* [Task description]: Set out the records below again exactly; skip the images.

* [Records supplied]:
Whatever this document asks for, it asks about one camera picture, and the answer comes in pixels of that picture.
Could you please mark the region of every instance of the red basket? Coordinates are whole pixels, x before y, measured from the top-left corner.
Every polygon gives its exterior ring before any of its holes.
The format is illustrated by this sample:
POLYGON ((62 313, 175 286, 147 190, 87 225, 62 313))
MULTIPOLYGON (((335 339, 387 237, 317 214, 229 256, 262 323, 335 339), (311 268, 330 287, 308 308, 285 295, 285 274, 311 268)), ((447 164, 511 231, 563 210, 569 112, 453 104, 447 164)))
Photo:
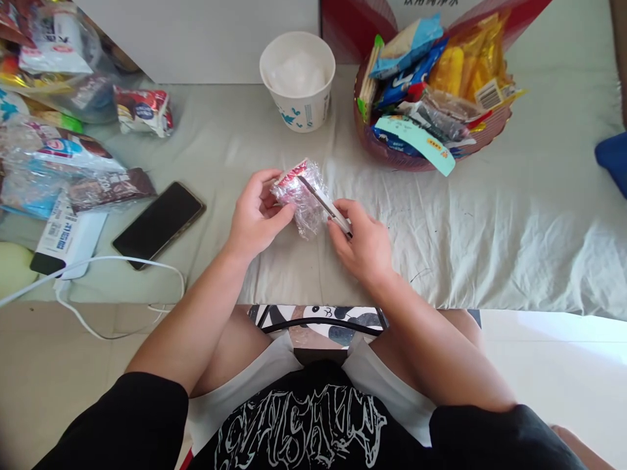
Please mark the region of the red basket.
MULTIPOLYGON (((371 121, 368 125, 364 122, 361 113, 359 112, 359 107, 357 106, 357 98, 359 97, 361 82, 364 78, 366 67, 368 66, 368 58, 369 57, 367 57, 361 64, 361 67, 359 67, 359 72, 357 72, 357 77, 355 79, 355 89, 353 91, 353 117, 355 118, 357 135, 359 136, 361 144, 370 155, 384 165, 410 172, 435 170, 436 167, 433 166, 429 160, 423 157, 410 157, 406 153, 392 150, 387 146, 387 144, 380 142, 372 132, 372 125, 374 122, 371 121)), ((497 108, 492 116, 485 120, 485 128, 482 131, 473 133, 472 136, 477 143, 465 147, 464 150, 467 152, 467 155, 456 159, 456 161, 468 158, 471 154, 477 153, 479 150, 492 142, 496 136, 503 132, 505 124, 507 124, 510 117, 511 110, 509 106, 501 106, 500 108, 497 108)))

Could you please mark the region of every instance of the smartphone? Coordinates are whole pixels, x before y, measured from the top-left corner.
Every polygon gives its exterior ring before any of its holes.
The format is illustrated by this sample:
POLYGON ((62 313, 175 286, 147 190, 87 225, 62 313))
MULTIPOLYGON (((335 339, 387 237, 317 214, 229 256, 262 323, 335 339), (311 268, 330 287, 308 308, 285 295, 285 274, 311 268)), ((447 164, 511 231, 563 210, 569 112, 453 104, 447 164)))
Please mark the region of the smartphone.
MULTIPOLYGON (((175 181, 113 241, 113 248, 122 256, 152 261, 204 210, 205 205, 175 181)), ((137 261, 129 263, 138 271, 147 266, 137 261)))

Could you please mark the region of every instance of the bed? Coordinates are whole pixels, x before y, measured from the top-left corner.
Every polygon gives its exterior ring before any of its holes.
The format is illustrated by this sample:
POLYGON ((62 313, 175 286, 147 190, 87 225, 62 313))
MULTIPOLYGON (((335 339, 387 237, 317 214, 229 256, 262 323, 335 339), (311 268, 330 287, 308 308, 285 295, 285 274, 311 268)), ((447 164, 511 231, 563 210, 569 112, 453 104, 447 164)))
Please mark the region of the bed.
MULTIPOLYGON (((529 93, 505 131, 445 178, 380 166, 360 147, 353 122, 356 67, 339 66, 328 122, 291 132, 263 86, 167 86, 177 130, 168 140, 88 133, 159 191, 179 180, 205 215, 159 261, 194 281, 227 239, 234 202, 250 174, 317 161, 333 197, 360 200, 388 227, 394 266, 440 308, 567 311, 627 320, 627 200, 594 159, 594 147, 624 131, 610 6, 554 0, 507 53, 529 93)), ((110 215, 97 255, 145 205, 110 215)), ((43 223, 5 215, 0 239, 34 248, 43 223)), ((51 286, 29 293, 52 300, 51 286)), ((171 303, 174 274, 94 263, 74 302, 171 303)), ((307 242, 284 230, 251 265, 242 304, 367 306, 326 234, 307 242)))

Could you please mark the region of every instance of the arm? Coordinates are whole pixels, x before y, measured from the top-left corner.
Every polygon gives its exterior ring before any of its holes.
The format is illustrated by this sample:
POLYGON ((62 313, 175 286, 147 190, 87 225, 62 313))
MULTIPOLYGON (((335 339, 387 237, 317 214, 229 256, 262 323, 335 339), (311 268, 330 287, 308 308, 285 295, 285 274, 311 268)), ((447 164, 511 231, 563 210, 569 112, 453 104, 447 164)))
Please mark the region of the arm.
POLYGON ((292 220, 294 206, 270 194, 280 170, 255 173, 237 201, 224 248, 148 336, 126 372, 148 372, 180 383, 189 395, 207 368, 229 320, 250 262, 292 220))
POLYGON ((508 411, 513 392, 479 350, 428 305, 392 268, 387 229, 355 201, 340 199, 337 208, 353 224, 349 242, 329 221, 329 232, 344 266, 385 312, 390 328, 410 358, 426 395, 438 406, 475 405, 508 411))

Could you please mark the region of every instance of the floor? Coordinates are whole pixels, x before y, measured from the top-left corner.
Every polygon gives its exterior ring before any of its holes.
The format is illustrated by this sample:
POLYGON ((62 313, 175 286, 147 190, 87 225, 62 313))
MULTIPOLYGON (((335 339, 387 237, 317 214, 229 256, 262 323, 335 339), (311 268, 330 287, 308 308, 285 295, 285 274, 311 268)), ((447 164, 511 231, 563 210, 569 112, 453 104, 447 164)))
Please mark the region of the floor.
MULTIPOLYGON (((152 321, 142 305, 81 305, 102 334, 152 321)), ((565 313, 482 311, 487 352, 519 399, 627 469, 627 322, 565 313)), ((29 469, 123 372, 144 341, 99 341, 58 304, 0 310, 0 455, 29 469)), ((186 437, 182 454, 189 448, 186 437)))

* [Result]:
Whatever this document asks for, it asks about one camera picture, and the answer comes in pixels of that picture.
Could you please mark the region of every instance of the red basket? Coordinates are whole pixels, x before y, measured from the top-left corner.
Every polygon gives its exterior ring before any of its holes.
The format is illustrated by this sample:
POLYGON ((62 313, 175 286, 147 190, 87 225, 62 313))
MULTIPOLYGON (((335 339, 387 237, 317 214, 229 256, 262 323, 335 339), (311 268, 330 287, 308 308, 285 295, 285 274, 311 268)), ((447 164, 511 231, 563 210, 569 112, 453 104, 447 164)))
Photo:
Please mark the region of the red basket.
MULTIPOLYGON (((371 121, 368 125, 364 122, 361 113, 359 112, 359 107, 357 106, 357 98, 359 97, 361 82, 364 78, 366 67, 368 66, 368 58, 369 57, 367 57, 361 64, 361 67, 359 67, 359 72, 357 72, 357 77, 355 79, 355 89, 353 91, 353 117, 355 118, 357 135, 359 136, 361 144, 370 155, 384 165, 410 172, 435 170, 436 167, 433 166, 429 160, 423 157, 410 157, 406 153, 392 150, 387 146, 387 144, 380 142, 372 132, 372 125, 374 122, 371 121)), ((497 108, 492 116, 485 120, 485 128, 482 131, 473 133, 472 136, 477 143, 465 147, 464 150, 467 152, 467 155, 456 159, 456 161, 468 158, 471 154, 477 153, 479 150, 492 142, 496 136, 503 132, 505 124, 507 124, 510 117, 511 110, 509 106, 501 106, 500 108, 497 108)))

Could you please mark the region of every instance of the smartphone? Coordinates are whole pixels, x before y, measured from the top-left corner.
Every polygon gives its exterior ring before any of its holes.
The format is illustrated by this sample:
POLYGON ((62 313, 175 286, 147 190, 87 225, 62 313))
MULTIPOLYGON (((335 339, 387 237, 317 214, 229 256, 262 323, 335 339), (311 268, 330 287, 308 308, 285 295, 285 274, 311 268)), ((447 164, 511 231, 563 210, 569 112, 453 104, 447 164)))
Please mark the region of the smartphone.
MULTIPOLYGON (((175 181, 113 241, 113 248, 122 256, 152 261, 204 210, 205 205, 175 181)), ((137 261, 129 263, 138 271, 147 266, 137 261)))

Could you please mark the region of every instance of the bed? Coordinates are whole pixels, x before y, measured from the top-left corner.
Every polygon gives its exterior ring before any of its holes.
The format is illustrated by this sample:
POLYGON ((62 313, 175 286, 147 190, 87 225, 62 313))
MULTIPOLYGON (((335 339, 387 237, 317 214, 229 256, 262 323, 335 339), (311 268, 330 287, 308 308, 285 295, 285 274, 311 268)), ((447 164, 511 231, 563 210, 569 112, 453 104, 447 164)))
Please mark the region of the bed.
MULTIPOLYGON (((529 93, 505 131, 445 178, 380 166, 360 147, 353 122, 356 67, 339 66, 328 122, 291 132, 263 86, 167 86, 177 130, 168 140, 88 133, 159 191, 179 180, 205 215, 159 261, 194 281, 227 239, 234 202, 250 174, 317 161, 333 197, 360 200, 388 227, 394 266, 440 308, 567 311, 627 320, 627 200, 594 159, 594 147, 624 131, 610 6, 554 0, 507 53, 529 93)), ((110 215, 97 255, 145 205, 110 215)), ((43 223, 5 215, 0 239, 34 248, 43 223)), ((51 286, 29 293, 52 300, 51 286)), ((171 303, 174 274, 94 263, 74 302, 171 303)), ((307 242, 284 230, 251 265, 242 304, 367 306, 326 234, 307 242)))

Could you please mark the region of every instance of the arm? Coordinates are whole pixels, x before y, measured from the top-left corner.
Every polygon gives its exterior ring before any of its holes.
The format is illustrated by this sample:
POLYGON ((62 313, 175 286, 147 190, 87 225, 62 313))
MULTIPOLYGON (((335 339, 387 237, 317 214, 229 256, 262 323, 335 339), (311 268, 330 287, 308 308, 285 295, 285 274, 311 268)), ((447 164, 511 231, 563 210, 569 112, 453 104, 447 164)))
Please mark the region of the arm.
POLYGON ((292 220, 294 206, 270 194, 280 170, 255 173, 237 201, 224 248, 148 336, 126 372, 148 372, 180 383, 189 395, 207 368, 229 320, 250 262, 292 220))
POLYGON ((508 411, 513 392, 479 350, 428 305, 392 268, 387 229, 355 201, 340 199, 337 208, 353 224, 349 242, 329 221, 329 232, 344 266, 385 312, 390 328, 410 358, 426 395, 438 406, 475 405, 508 411))

Could you please mark the region of every instance of the floor? Coordinates are whole pixels, x before y, measured from the top-left corner.
Every polygon gives its exterior ring before any of its holes.
The format is illustrated by this sample:
POLYGON ((62 313, 175 286, 147 190, 87 225, 62 313))
MULTIPOLYGON (((335 339, 387 237, 317 214, 229 256, 262 323, 335 339), (311 268, 330 287, 308 308, 285 295, 285 274, 311 268)), ((447 164, 511 231, 563 210, 569 112, 453 104, 447 164)))
Please mark the region of the floor.
MULTIPOLYGON (((152 321, 142 305, 81 305, 102 334, 152 321)), ((565 313, 482 311, 487 352, 519 399, 627 469, 627 322, 565 313)), ((29 469, 123 372, 144 341, 99 341, 58 304, 0 310, 0 455, 29 469)), ((186 437, 182 454, 189 448, 186 437)))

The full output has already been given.